(DESCRIPTION OF THE TASK)
The answer is a number and only a number: how many lines of the data include the string "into"?

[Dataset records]
↓↓↓

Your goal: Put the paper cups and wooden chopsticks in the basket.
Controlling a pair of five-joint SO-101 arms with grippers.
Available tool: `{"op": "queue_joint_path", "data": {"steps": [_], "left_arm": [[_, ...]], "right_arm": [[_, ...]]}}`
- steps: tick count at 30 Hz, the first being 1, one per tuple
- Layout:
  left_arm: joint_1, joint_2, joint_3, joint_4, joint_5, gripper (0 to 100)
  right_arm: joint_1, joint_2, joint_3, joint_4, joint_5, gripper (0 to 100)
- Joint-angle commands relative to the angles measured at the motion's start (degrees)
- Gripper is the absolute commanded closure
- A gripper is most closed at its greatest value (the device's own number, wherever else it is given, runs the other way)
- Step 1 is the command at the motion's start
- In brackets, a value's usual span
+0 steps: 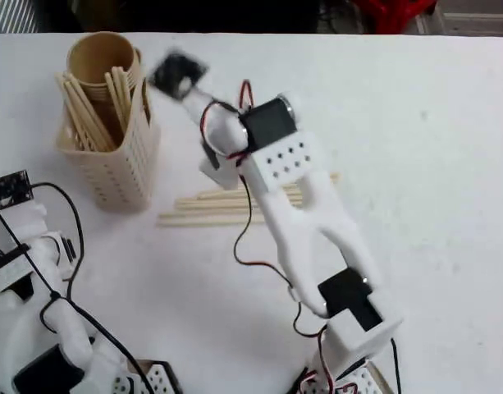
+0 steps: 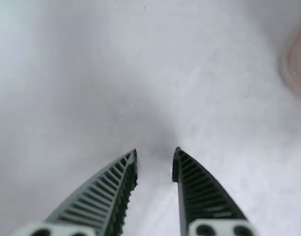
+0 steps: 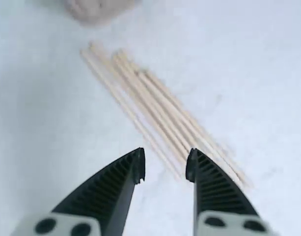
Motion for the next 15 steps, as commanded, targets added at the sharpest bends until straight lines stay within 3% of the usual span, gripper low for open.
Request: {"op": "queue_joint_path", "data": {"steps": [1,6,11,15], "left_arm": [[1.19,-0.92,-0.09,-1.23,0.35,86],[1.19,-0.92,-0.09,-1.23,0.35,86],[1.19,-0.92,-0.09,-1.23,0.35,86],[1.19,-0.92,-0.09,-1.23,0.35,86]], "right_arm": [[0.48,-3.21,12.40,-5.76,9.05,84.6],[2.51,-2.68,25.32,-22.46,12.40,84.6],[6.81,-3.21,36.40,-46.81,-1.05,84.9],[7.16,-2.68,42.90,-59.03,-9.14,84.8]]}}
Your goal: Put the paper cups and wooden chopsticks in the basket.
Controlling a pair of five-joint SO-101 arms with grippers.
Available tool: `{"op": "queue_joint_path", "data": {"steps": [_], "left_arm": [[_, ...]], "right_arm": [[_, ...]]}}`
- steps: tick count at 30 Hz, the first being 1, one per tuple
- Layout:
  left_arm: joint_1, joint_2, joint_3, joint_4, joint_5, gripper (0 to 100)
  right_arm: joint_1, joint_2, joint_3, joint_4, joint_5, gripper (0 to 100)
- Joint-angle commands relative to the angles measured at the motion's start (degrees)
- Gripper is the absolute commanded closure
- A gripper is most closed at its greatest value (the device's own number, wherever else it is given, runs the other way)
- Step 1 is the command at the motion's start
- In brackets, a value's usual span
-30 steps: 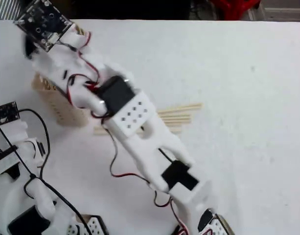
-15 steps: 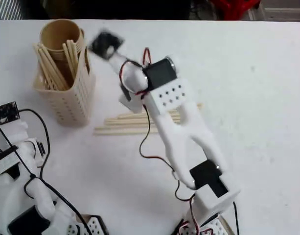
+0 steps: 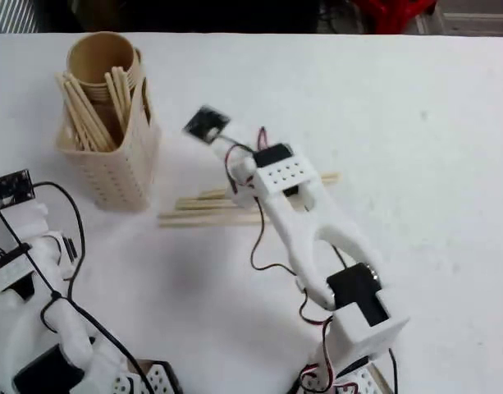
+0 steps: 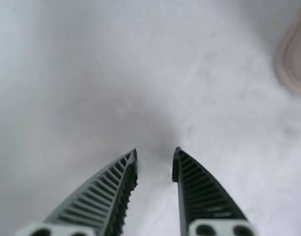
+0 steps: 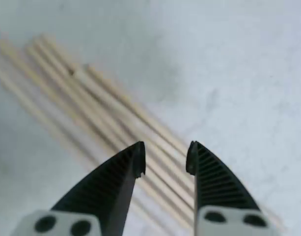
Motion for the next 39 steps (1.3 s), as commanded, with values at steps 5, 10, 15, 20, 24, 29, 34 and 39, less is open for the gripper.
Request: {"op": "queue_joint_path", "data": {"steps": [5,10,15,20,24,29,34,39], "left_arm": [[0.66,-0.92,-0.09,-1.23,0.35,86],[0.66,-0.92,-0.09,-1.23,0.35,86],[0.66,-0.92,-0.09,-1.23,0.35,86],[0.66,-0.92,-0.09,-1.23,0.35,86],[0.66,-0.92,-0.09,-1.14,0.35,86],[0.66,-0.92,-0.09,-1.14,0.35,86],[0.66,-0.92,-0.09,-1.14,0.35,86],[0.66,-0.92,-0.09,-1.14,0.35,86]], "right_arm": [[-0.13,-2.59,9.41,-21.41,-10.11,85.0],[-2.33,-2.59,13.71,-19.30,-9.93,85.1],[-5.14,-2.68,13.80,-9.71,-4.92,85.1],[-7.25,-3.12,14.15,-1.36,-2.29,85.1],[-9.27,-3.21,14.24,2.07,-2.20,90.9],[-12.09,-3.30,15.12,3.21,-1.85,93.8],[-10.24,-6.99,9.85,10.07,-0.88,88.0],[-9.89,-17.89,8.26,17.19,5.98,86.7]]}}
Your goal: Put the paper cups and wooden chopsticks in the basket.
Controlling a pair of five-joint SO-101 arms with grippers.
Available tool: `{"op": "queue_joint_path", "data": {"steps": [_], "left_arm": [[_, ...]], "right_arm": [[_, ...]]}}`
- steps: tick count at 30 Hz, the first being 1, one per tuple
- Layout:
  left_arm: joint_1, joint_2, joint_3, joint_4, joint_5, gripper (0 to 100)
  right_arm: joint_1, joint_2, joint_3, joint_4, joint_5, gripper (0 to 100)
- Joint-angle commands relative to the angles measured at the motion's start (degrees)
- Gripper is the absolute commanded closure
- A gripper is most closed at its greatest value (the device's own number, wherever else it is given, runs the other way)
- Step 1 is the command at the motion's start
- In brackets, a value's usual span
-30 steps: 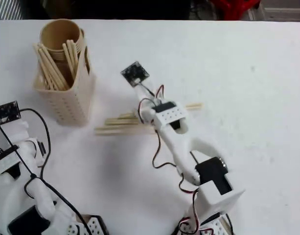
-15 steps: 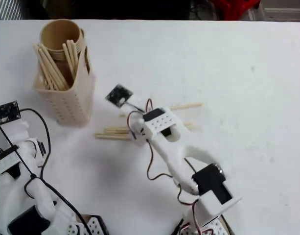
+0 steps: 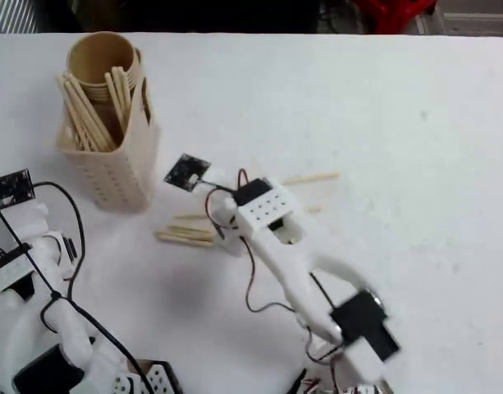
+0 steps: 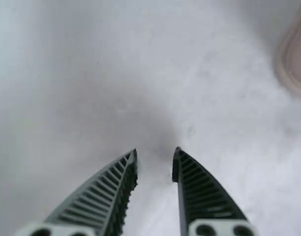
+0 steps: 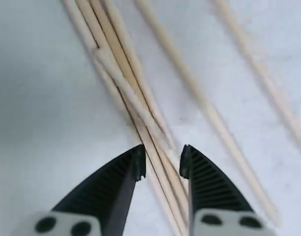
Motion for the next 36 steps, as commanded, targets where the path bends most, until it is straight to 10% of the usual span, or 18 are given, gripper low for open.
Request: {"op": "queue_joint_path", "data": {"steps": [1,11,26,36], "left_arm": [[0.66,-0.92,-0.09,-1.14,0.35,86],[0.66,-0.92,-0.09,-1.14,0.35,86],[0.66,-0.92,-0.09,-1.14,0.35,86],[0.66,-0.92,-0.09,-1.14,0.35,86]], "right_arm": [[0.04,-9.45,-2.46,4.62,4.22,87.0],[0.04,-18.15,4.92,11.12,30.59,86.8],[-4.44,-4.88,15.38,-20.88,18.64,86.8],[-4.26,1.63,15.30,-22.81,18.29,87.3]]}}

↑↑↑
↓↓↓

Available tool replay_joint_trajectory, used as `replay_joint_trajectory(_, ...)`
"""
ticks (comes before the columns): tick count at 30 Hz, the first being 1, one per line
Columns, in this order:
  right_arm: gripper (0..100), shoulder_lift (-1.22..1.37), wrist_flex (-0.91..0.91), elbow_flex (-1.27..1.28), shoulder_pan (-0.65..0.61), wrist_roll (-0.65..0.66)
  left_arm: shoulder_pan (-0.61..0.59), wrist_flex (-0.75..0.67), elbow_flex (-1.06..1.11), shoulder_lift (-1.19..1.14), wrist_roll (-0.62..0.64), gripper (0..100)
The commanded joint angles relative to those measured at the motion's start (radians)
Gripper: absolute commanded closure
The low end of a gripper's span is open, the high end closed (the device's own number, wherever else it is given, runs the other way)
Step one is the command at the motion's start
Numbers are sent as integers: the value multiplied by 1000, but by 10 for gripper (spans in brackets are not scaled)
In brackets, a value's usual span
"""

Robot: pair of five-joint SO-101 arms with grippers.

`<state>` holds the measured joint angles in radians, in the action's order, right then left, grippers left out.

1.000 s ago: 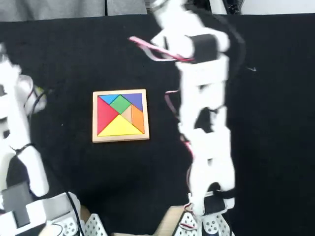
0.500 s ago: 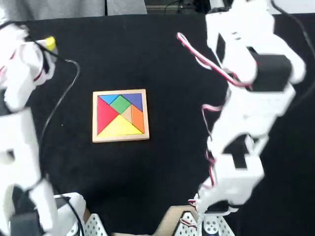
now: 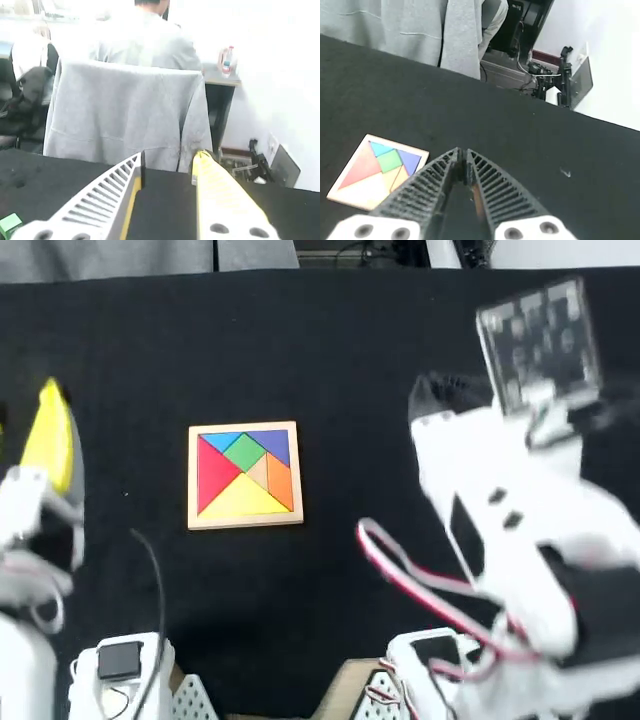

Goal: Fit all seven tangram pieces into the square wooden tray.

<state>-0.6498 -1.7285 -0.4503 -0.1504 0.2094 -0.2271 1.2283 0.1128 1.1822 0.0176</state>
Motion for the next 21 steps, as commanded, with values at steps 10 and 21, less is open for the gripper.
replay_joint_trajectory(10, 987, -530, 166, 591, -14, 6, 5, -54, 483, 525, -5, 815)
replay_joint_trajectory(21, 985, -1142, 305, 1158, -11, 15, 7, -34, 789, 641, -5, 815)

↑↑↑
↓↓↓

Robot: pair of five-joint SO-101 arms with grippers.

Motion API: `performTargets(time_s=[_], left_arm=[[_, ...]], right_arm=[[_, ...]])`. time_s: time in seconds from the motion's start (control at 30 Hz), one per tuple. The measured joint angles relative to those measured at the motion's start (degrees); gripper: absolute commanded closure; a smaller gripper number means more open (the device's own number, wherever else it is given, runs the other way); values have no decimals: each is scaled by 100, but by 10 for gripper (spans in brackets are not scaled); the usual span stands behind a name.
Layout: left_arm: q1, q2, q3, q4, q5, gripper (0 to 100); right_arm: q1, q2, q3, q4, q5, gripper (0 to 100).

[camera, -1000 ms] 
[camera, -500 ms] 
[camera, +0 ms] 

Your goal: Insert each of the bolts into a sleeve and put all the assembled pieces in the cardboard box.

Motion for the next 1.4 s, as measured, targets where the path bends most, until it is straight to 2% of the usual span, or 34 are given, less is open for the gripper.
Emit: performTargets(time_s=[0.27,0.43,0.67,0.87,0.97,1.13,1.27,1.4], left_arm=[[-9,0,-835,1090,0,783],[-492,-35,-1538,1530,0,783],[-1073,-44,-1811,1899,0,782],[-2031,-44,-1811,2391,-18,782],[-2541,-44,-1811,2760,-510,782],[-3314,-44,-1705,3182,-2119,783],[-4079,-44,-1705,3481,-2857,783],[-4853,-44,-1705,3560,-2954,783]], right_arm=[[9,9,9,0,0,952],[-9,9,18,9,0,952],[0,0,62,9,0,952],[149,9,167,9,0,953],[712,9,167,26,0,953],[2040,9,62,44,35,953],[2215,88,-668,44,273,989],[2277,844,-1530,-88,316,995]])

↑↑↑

(ANSWER TO THE EXERCISE)
2